_Exercise directions_
Locate all lines in the data below that hold "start" and show them.

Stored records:
*-*-*
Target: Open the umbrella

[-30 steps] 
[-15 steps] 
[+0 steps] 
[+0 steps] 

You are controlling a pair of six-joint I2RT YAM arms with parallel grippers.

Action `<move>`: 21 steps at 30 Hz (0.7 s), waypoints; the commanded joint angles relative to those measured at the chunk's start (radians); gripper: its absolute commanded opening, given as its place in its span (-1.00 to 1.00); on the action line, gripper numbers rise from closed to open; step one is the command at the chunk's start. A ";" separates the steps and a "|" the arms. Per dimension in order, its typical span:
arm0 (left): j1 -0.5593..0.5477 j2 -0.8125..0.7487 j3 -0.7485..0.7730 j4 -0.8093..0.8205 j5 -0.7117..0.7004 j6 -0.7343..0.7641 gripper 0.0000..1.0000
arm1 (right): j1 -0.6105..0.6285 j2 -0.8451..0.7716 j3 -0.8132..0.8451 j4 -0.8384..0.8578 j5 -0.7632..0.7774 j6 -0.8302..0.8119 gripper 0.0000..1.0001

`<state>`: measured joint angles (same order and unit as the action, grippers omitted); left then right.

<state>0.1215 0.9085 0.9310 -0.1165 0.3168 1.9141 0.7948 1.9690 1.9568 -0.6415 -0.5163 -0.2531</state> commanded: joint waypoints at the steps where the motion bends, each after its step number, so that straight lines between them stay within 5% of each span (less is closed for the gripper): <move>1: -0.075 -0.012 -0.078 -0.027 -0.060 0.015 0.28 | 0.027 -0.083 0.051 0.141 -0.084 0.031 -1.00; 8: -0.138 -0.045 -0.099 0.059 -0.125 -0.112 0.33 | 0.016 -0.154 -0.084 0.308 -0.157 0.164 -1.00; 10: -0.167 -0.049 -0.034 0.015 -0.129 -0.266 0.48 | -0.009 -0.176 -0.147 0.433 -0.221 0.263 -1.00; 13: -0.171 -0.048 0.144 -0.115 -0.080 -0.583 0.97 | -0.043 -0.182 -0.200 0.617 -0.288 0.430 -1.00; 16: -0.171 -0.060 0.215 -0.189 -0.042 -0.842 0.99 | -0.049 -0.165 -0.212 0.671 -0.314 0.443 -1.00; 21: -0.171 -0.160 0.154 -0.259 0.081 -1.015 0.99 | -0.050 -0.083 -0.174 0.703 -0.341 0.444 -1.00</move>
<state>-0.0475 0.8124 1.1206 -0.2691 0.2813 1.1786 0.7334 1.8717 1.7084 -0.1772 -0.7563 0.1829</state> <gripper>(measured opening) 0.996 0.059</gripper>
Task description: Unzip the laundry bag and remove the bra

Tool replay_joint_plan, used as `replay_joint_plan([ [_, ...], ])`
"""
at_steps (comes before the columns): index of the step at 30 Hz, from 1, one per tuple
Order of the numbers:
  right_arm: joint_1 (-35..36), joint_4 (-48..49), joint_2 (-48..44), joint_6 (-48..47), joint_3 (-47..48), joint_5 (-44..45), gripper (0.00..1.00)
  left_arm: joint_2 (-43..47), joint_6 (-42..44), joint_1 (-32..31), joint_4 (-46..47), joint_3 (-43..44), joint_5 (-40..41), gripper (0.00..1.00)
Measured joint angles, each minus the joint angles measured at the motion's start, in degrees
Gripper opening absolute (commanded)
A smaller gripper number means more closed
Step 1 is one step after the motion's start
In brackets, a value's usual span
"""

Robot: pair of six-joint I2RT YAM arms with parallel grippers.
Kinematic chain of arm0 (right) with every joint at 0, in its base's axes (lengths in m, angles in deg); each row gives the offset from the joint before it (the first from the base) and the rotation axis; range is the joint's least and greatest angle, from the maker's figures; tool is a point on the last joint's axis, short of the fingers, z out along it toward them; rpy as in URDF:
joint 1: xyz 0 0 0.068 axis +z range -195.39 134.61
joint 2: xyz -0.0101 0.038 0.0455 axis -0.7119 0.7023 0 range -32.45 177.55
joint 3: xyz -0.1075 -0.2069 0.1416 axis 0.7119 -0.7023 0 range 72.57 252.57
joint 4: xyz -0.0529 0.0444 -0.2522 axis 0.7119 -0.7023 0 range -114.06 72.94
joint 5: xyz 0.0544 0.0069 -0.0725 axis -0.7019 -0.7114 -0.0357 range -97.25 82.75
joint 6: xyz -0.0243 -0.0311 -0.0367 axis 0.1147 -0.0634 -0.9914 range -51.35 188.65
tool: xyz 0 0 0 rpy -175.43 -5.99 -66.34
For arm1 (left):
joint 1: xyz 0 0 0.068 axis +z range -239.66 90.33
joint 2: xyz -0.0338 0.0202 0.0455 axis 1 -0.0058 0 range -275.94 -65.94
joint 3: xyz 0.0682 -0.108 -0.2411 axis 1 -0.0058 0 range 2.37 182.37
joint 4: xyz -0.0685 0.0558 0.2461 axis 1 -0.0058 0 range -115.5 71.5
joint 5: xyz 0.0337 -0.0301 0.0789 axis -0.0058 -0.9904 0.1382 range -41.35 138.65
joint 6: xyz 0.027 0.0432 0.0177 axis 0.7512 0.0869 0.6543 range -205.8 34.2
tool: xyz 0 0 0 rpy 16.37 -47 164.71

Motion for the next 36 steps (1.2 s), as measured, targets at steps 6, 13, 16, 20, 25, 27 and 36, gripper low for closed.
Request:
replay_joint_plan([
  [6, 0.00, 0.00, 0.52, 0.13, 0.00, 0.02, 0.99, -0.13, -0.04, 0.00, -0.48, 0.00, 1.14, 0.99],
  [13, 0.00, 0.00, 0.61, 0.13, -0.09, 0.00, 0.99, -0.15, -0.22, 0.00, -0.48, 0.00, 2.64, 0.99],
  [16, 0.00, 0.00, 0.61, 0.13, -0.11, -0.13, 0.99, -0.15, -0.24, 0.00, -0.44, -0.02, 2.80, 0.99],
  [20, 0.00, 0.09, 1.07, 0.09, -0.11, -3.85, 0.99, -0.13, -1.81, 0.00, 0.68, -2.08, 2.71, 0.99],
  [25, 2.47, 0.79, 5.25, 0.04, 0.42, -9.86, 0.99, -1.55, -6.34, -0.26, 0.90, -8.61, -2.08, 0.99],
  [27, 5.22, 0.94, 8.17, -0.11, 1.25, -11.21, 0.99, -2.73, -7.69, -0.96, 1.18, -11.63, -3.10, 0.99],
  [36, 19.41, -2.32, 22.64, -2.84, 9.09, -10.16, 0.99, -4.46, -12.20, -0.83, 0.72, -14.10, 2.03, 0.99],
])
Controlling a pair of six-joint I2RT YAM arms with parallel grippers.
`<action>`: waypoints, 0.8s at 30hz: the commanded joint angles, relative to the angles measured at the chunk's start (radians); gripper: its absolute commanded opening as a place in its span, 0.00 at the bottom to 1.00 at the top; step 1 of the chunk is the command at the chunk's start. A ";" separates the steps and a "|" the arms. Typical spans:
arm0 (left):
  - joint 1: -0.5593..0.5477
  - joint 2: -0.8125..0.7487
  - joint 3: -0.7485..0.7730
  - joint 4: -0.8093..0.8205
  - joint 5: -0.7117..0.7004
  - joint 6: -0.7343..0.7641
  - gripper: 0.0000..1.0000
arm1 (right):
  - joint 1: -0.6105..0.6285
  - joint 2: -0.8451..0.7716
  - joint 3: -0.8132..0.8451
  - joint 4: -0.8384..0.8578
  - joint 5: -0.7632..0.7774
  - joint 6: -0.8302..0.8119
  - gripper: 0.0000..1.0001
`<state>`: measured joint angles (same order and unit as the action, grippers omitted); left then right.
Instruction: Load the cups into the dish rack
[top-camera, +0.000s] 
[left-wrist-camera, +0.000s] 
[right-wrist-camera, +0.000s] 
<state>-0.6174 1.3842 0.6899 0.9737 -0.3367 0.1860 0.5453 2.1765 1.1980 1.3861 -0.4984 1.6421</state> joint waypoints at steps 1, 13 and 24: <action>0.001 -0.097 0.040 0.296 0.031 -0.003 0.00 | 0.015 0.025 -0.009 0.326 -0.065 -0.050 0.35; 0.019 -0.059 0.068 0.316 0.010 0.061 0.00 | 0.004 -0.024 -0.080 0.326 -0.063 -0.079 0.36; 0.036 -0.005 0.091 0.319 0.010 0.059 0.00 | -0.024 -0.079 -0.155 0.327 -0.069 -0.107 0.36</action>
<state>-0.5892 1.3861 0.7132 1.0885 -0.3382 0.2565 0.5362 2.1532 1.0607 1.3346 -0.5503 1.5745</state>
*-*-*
_Answer to this task_
Action `<move>`: 21 steps at 30 Hz (0.7 s), waypoints; the commanded joint angles relative to those measured at the chunk's start (radians); gripper: its absolute commanded opening, given as its place in its span (-1.00 to 1.00); on the action line, gripper numbers rise from closed to open; step one is the command at the chunk's start. A ";" separates the steps and a "|" the arms. Per dimension in order, its typical span:
Measured joint angles, each minus the joint angles measured at the motion's start, in degrees
Step 1 is one step after the motion's start
`<action>`: waypoints, 0.8s at 30hz: the commanded joint angles, relative to the angles measured at the chunk's start (radians); gripper: its absolute commanded opening as a place in its span, 0.00 at the bottom to 1.00 at the top; step 1 of the chunk is the command at the chunk's start. A ";" separates the steps and a "|" the arms. Typical spans:

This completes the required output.